A Web query retrieves text or data from tables or other formatted areas on Web pages. Finding decent help information about Web queries from the Excel 2000 help files is as frustrating as you might expect, but fortunately we don't need any information; we can just mimic a Web query that comes with Excel.

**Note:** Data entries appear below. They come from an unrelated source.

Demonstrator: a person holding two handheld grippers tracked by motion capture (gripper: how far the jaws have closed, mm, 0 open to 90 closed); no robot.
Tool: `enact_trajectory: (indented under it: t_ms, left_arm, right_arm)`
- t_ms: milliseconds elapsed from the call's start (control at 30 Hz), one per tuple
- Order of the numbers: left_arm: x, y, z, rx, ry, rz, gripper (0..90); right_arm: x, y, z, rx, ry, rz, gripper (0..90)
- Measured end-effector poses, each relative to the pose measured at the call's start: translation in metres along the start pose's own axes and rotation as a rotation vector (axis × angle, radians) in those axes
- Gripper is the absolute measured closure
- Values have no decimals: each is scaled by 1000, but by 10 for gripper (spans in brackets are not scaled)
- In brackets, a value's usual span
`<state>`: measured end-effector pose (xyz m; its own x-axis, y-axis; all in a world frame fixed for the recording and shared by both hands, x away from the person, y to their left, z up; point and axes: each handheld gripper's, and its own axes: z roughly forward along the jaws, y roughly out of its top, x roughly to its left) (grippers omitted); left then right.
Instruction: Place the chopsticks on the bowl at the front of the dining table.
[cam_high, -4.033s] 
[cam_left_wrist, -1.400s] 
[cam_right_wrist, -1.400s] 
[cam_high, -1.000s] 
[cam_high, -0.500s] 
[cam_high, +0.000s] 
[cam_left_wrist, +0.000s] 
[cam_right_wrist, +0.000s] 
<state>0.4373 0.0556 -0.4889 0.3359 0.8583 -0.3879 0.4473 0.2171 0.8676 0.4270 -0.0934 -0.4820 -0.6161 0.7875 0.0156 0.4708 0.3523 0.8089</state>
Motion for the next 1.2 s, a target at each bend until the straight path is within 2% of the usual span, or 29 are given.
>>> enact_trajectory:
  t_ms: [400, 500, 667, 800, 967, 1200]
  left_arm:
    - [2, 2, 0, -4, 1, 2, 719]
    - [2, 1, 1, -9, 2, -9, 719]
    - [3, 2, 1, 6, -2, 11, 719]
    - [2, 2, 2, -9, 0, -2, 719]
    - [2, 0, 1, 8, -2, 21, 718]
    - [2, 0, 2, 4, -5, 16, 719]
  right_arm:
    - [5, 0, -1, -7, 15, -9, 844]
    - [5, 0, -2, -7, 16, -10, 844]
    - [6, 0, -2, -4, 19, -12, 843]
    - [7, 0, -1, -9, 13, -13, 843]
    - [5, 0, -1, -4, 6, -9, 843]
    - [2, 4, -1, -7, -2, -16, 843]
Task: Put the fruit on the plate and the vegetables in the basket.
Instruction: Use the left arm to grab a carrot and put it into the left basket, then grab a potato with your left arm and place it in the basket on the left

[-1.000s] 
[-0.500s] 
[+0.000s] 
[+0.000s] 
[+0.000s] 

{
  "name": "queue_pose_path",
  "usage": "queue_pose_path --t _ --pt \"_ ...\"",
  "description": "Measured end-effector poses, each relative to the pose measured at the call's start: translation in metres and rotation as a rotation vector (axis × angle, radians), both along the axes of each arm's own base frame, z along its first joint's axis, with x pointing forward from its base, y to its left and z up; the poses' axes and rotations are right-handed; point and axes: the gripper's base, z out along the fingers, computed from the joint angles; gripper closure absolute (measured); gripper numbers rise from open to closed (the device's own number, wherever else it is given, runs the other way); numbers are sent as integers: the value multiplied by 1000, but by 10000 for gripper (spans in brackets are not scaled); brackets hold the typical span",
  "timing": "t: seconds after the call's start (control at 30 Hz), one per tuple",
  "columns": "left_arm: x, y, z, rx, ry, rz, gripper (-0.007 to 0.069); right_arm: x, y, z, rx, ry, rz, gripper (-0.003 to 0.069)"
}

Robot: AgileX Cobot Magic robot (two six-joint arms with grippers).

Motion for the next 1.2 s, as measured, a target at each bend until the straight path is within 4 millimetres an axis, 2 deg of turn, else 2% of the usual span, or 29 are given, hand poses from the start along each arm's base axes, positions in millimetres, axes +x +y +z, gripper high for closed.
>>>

In fact, a handful of Web queries are installed along with Excel. For Excel 2000 (and Excel XP), one of these Web queries retrieves stock information from the MSN Web site. The actual text file is named Microsoft Investor Stock Quotes.iqy and is located in the Queries folder under the main Office folder. Its contents are:

WEB
1
http://investor.msn.com/external/excel/
quotes.asp?SYMBOL=["QUOTE0","Enter stock,
fund or other MS Investor symbols separated by commas."] Selection=EntirePage Formatting=All PreFormattedTextToColumns=True ConsecutiveDelimitersAsOne=True SingleBlockTextImport=False

While I don't understand the meaning of each line, it really doesn't matter. The important part is the URL line. If we want to retrieve stock information for a specific list of stocks, we can programmatically create a text file, with the extension .iqy, that contains each of these lines, but where the URL line is modified by replacing the prompt with a string of stock symbols, as in:

http://investor.msn.com/external/excel/quotes.asp?SYMBOL=IBM,DELL,$INDU

The last symbol ($INDU) specifies the Dow Jones Industrial Average. Other index symbols are contained in the LookupInfo worksheet in the accompanying Excel application.

Figure 2
Figure 2: An example WebQuery

The WebBrowser Control

For placing the Web into our Office documents, Microsoft provides the meager and very-poorly-documented WebBrowser control, which can be placed in an Office document to gain access to the Web.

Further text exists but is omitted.